TASK TO CARRY OUT:
Select, from the data, each line where "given" occurs.
── RECORDS PROVIDED ──
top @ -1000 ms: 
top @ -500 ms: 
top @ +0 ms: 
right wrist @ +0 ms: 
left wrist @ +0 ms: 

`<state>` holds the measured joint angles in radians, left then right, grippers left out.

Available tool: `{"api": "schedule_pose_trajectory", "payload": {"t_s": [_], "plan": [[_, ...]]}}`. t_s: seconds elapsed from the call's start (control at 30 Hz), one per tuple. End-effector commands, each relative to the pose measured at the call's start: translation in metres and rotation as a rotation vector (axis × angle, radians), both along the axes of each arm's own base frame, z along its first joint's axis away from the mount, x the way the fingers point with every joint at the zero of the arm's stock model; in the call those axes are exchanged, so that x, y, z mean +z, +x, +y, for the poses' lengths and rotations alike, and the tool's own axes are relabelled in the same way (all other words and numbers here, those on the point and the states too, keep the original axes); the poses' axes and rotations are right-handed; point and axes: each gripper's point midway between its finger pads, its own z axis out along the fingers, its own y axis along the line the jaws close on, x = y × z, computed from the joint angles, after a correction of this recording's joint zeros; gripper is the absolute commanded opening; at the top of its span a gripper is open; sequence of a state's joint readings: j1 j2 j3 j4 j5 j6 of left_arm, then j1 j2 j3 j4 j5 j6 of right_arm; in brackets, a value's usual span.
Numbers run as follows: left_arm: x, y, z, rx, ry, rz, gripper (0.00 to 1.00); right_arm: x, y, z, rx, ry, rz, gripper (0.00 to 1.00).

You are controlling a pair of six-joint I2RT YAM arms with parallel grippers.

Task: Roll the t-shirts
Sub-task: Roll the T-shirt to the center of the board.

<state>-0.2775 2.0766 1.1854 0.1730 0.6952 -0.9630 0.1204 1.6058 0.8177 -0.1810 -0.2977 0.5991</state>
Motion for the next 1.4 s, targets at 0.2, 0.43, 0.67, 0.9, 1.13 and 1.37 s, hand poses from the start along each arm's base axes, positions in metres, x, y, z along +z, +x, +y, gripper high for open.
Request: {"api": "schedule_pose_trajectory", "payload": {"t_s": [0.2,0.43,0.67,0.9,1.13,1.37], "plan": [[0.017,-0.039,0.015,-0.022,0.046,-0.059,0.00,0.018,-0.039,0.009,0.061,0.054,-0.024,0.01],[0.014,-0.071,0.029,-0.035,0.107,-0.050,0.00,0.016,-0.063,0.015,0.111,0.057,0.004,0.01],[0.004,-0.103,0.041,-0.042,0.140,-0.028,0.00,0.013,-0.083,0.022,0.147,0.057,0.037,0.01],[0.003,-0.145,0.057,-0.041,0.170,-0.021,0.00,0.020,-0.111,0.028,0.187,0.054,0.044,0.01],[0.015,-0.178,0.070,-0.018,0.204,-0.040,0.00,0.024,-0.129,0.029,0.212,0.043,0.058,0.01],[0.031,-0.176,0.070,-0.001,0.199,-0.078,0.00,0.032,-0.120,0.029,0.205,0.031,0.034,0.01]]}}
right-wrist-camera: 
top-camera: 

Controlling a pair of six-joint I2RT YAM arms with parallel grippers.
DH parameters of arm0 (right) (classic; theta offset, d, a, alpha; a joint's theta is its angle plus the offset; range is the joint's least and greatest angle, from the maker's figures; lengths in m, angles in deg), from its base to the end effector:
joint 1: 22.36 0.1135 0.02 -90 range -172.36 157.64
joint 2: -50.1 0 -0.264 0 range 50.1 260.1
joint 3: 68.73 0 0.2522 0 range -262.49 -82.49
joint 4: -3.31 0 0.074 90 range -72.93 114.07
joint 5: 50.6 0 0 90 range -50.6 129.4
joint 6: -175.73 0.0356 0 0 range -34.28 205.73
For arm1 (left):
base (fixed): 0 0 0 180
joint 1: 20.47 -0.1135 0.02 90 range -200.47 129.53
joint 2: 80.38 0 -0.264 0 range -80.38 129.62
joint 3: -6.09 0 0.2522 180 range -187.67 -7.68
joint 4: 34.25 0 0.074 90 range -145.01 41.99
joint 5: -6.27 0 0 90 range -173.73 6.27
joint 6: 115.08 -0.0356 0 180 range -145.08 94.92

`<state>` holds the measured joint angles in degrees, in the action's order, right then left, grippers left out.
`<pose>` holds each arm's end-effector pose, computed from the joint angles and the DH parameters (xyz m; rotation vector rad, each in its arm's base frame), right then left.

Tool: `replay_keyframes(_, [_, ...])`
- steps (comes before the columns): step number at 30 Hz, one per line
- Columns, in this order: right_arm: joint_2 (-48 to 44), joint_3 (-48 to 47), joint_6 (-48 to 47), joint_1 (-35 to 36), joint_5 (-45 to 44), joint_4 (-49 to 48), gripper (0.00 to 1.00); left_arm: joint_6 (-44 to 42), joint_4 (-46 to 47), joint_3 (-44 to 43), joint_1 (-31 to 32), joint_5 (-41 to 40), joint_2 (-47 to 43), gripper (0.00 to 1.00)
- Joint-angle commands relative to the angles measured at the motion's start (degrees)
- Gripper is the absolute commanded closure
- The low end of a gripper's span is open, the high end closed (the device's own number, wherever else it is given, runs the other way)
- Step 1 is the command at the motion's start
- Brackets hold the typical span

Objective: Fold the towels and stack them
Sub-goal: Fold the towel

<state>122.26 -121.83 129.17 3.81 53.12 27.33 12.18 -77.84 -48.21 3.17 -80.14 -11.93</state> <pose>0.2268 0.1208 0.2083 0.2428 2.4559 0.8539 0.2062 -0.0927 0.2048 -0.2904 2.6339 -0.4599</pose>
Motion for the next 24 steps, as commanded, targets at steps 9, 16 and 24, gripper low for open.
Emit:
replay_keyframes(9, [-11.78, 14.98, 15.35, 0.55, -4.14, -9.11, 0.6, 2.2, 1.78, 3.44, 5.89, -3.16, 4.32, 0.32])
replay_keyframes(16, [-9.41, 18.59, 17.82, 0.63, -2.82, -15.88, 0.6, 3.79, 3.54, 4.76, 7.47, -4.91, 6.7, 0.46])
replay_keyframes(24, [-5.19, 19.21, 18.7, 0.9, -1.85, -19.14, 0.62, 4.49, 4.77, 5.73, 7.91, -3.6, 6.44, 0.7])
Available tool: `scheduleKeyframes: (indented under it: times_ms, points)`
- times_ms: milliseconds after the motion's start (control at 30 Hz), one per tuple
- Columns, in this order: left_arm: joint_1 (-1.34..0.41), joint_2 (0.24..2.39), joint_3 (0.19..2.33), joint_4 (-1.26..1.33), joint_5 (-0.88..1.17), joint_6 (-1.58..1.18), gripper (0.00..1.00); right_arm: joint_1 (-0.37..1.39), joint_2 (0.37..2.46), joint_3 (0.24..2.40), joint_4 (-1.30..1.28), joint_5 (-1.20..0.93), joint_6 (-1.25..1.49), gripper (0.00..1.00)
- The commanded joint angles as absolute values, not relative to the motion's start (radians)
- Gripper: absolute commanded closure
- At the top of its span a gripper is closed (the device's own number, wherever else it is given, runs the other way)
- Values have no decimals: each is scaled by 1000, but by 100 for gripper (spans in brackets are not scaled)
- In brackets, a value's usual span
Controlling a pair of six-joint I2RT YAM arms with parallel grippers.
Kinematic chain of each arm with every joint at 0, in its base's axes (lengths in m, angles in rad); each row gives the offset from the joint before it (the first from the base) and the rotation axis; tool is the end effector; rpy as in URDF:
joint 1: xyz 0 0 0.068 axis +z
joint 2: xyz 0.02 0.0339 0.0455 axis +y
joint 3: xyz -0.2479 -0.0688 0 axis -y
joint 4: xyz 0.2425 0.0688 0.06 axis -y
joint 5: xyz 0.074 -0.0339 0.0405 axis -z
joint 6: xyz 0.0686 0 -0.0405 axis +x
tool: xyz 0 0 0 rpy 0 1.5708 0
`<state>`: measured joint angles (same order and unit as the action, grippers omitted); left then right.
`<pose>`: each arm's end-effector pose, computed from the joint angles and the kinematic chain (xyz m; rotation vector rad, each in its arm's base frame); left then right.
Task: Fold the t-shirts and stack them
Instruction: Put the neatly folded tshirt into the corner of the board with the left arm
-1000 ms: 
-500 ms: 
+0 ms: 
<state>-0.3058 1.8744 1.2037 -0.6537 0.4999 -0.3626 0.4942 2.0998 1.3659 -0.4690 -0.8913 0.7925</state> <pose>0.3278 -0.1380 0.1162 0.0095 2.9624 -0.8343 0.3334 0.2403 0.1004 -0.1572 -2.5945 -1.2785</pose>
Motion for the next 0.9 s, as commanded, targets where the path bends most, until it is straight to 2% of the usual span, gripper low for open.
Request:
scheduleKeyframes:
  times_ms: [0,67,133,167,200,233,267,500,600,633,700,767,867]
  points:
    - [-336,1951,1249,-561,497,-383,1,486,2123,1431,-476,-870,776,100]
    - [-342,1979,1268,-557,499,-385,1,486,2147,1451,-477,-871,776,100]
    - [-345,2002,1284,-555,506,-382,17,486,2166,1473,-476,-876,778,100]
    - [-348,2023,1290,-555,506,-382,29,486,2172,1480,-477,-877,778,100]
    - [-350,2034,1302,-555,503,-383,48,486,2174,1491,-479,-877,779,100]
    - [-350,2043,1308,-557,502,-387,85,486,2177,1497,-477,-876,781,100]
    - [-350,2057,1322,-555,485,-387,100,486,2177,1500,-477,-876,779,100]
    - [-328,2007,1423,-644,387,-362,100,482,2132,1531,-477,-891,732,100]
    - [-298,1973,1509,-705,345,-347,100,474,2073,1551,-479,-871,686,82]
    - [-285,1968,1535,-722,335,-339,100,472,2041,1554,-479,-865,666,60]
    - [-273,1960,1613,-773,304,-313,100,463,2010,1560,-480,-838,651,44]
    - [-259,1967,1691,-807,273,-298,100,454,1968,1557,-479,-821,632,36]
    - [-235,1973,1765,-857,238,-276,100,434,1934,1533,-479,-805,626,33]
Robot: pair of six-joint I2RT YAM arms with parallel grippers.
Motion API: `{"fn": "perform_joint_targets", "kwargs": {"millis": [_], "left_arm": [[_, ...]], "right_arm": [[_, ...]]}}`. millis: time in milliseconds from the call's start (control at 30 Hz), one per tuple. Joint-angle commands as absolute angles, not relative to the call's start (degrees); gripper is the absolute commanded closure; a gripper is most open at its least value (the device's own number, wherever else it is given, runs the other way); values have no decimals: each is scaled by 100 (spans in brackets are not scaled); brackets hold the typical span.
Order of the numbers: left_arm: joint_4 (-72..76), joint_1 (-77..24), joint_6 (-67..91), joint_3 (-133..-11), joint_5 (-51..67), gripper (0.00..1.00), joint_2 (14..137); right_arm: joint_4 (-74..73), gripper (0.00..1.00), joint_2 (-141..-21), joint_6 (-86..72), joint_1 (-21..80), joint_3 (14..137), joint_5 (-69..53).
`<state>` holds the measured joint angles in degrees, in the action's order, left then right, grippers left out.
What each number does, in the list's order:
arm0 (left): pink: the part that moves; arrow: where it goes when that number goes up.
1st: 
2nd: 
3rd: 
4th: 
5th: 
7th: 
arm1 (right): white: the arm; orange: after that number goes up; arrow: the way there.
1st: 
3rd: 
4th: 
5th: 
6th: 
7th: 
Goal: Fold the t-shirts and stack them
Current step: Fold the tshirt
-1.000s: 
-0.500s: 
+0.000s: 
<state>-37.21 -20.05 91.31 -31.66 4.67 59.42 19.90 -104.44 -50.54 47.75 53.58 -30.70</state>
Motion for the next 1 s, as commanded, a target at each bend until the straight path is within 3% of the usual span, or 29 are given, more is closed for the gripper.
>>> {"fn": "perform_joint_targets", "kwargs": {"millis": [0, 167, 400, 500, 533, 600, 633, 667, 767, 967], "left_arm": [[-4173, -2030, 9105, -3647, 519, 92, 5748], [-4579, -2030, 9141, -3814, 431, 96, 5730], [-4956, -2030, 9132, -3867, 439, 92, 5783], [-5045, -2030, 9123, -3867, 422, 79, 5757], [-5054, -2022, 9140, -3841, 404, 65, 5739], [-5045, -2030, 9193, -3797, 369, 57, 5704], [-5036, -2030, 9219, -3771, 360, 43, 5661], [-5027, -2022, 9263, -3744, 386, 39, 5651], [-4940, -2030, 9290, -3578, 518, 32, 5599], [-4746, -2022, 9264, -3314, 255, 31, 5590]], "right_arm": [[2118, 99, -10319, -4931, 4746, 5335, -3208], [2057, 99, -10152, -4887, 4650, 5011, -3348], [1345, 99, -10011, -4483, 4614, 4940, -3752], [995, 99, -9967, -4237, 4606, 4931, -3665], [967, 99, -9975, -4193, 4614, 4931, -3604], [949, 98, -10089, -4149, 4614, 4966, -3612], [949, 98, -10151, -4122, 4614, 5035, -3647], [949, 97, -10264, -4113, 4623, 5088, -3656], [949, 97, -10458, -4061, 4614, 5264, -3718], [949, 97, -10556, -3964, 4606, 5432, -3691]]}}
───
YOUR RESPONSE:
- The low end of a gripper's span is open, the high end closed (the device's own number, wherever else it is given, runs the other way)
- At the top of its span a gripper is closed (the device's own number, wherever else it is given, runs the other way)
Motion API: `{"fn": "perform_joint_targets", "kwargs": {"millis": [_], "left_arm": [[_, ...]], "right_arm": [[_, ...]]}}`. millis: time in milliseconds from the call's start (control at 30 Hz), one per tuple. Joint-angle commands as absolute angles, not relative to the call's start (degrees); gripper is the absolute commanded closure; a gripper is most open at its least value (the device's own number, wherever else it is given, runs the other way); values have no decimals: each is scaled by 100 (spans in brackets are not scaled); brackets hold the typical span.
Motion for the next 1 s, as commanded, a target at each bend until the straight path is within 3% of the usual span, or 29 are given, more is closed for the gripper.

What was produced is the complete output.